A Religion of “Yes”  
The new Classical Reform Judaism for the twenty-first century must be a religion of “YES,” it must be a religion of possibilities, of outreach — a religion that promotes brotherhood and sisterhood and interfaith cooperation. The new “Classical” must be a Reform Judaism that is an “informed Judaism.” Study and intellectual activity should be considered a prime commandment of the new “Classical,” with attention being paid to the traditional material of the Tanach (Hebrew Scriptures), rabbinic texts, the founding documents of Reform Judaism, as well as the writings of contemporary religious thinkers. “I know the answer!” should be the triumphal answer of the twenty-first century “Classical” Reform Jew. Banish forever the excuse “I don’t have to know that!”  
 
The new Classical Reform Judaism for the twenty-first century must be committed to serving the needs of the thousands of traditional “Classical Reform” Jews who make up a significant and extraordinarily loyal minority in hundreds of American Reform congregations. Often unappreciated, underserved, and even disrespected, Reform congregations must be encouraged to be sensitive to “Classical Reform” Jews and begin to serve their religious and spiritual needs. Alternative “Classical” worship services, with officiation that is respectful, devoid of metaphorical “nose holding,” must become available, as an option, in all but the smallest Reform congregations.  
 
Spiritually Proactive  
The new Classical Reform Judaism for the twenty-first century must be spiritually aggressive and proactive.
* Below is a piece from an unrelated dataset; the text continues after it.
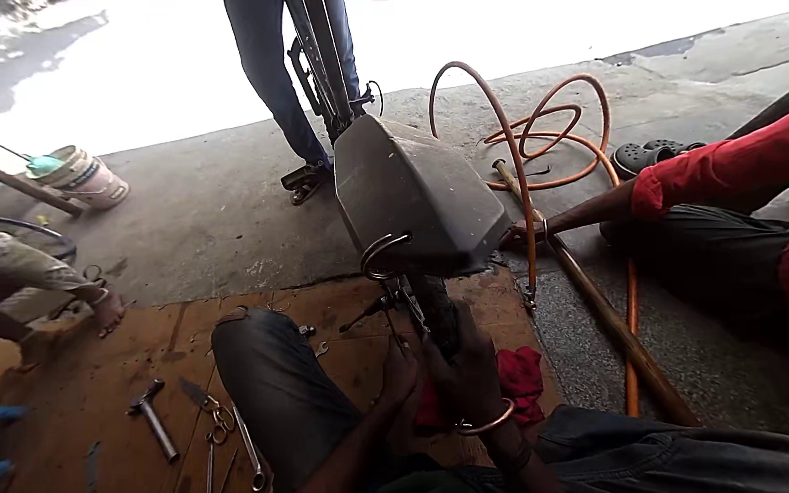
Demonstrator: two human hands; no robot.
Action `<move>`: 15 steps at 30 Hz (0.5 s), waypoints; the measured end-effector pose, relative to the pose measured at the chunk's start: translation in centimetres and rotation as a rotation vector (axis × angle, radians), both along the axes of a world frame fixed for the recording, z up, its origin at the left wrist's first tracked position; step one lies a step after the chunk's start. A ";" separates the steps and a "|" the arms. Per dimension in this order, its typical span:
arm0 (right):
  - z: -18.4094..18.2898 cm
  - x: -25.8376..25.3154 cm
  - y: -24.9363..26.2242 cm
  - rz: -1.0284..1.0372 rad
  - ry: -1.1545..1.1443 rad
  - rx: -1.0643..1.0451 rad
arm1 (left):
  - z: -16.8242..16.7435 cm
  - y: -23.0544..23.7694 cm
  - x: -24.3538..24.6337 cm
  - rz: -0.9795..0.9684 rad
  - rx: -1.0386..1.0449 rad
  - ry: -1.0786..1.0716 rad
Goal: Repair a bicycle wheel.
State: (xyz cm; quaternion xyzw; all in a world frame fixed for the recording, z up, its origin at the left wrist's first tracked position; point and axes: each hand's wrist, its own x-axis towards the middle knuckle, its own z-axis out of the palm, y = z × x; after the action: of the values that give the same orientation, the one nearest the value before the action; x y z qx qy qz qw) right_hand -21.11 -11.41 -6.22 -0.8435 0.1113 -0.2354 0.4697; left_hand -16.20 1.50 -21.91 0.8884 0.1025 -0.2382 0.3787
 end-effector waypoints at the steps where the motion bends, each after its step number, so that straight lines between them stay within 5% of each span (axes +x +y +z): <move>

It must encourage those whom the late Rabbi Alexander Schindler called the “unsynagogued and the unchurched” to identify with a welcoming, positive, rational Classical Reform Judaism for the this century. The new “Classical” should be an inclusive community that celebrates liberal religious orientation in the Jewish tradition of commitment to the ideal of “one God, one humanity.”  
 
The new Classical Reform Judaism for the twenty-first century must reiterate resolutely the founding concept of Reform Judaism as stated in the Pittsburgh Platform of 1885:  
 
“We recognize in every religion an attempt to grasp the Infinite, and in every mode, source or book of revelation held sacred in any religious system the consciousness of the indwelling of God in man. We hold that Judaism presents the highest conception of the God idea as taught in our Holy Scriptures and developed and spiritualized by the Jewish teachers, in accordance with the moral and philosophical progress of their respective ages. We maintain that Judaism preserved and defended midst continual struggles and trials and under enforced isolation, this God idea as the central religious truth for the human race.”